If you see a picture in the data below, omit it and copy the rest exactly.

- THE INPUT:
.....
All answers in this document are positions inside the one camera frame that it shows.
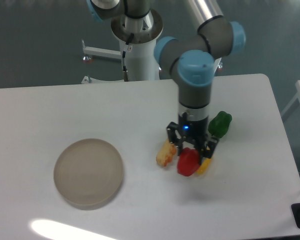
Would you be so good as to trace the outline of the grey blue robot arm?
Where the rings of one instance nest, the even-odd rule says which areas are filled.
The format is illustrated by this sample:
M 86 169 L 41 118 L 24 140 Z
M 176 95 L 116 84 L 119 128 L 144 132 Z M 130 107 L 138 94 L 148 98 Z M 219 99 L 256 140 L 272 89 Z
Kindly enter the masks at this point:
M 89 0 L 86 4 L 95 20 L 111 19 L 126 82 L 153 80 L 164 70 L 177 84 L 178 121 L 166 130 L 178 153 L 187 142 L 198 152 L 199 164 L 212 157 L 219 142 L 218 136 L 207 132 L 215 64 L 244 48 L 243 27 L 226 20 L 214 0 L 188 0 L 185 4 L 196 35 L 180 41 L 161 37 L 163 20 L 148 0 Z

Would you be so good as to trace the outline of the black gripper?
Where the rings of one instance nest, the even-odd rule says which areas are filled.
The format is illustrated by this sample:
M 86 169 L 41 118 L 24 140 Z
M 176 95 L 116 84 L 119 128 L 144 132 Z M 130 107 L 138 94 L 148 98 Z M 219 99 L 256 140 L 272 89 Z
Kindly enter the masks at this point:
.....
- YOUR RESPONSE:
All answers in this document are positions inside the one camera frame that it shows.
Would you be so good as to trace the outline of the grey blue robot arm?
Where the rings of one instance nest, the even-odd rule says which areas are filled.
The format is illustrated by this sample:
M 86 169 L 41 118 L 24 140 Z
M 176 95 L 116 84 L 119 128 L 144 132 Z M 130 107 L 138 94 L 148 98 Z M 219 99 L 256 140 L 272 89 Z
Kindly enter the masks at this point:
M 89 0 L 86 4 L 95 20 L 111 19 L 126 82 L 153 80 L 164 70 L 177 84 L 178 121 L 166 130 L 178 153 L 187 142 L 198 152 L 199 164 L 212 157 L 219 142 L 218 136 L 207 132 L 215 64 L 244 48 L 243 27 L 226 20 L 214 0 L 188 0 L 185 4 L 196 35 L 180 41 L 161 37 L 163 20 L 148 0 Z

Would you be so good as to trace the outline of the black gripper?
Where the rings of one instance nest, the even-odd rule says which areas are filled.
The format is illustrated by this sample:
M 86 169 L 41 118 L 24 140 Z
M 176 95 L 116 84 L 119 128 L 144 132 Z M 130 107 L 138 94 L 148 98 Z M 219 99 L 256 140 L 272 89 Z
Kindly enter the masks at this point:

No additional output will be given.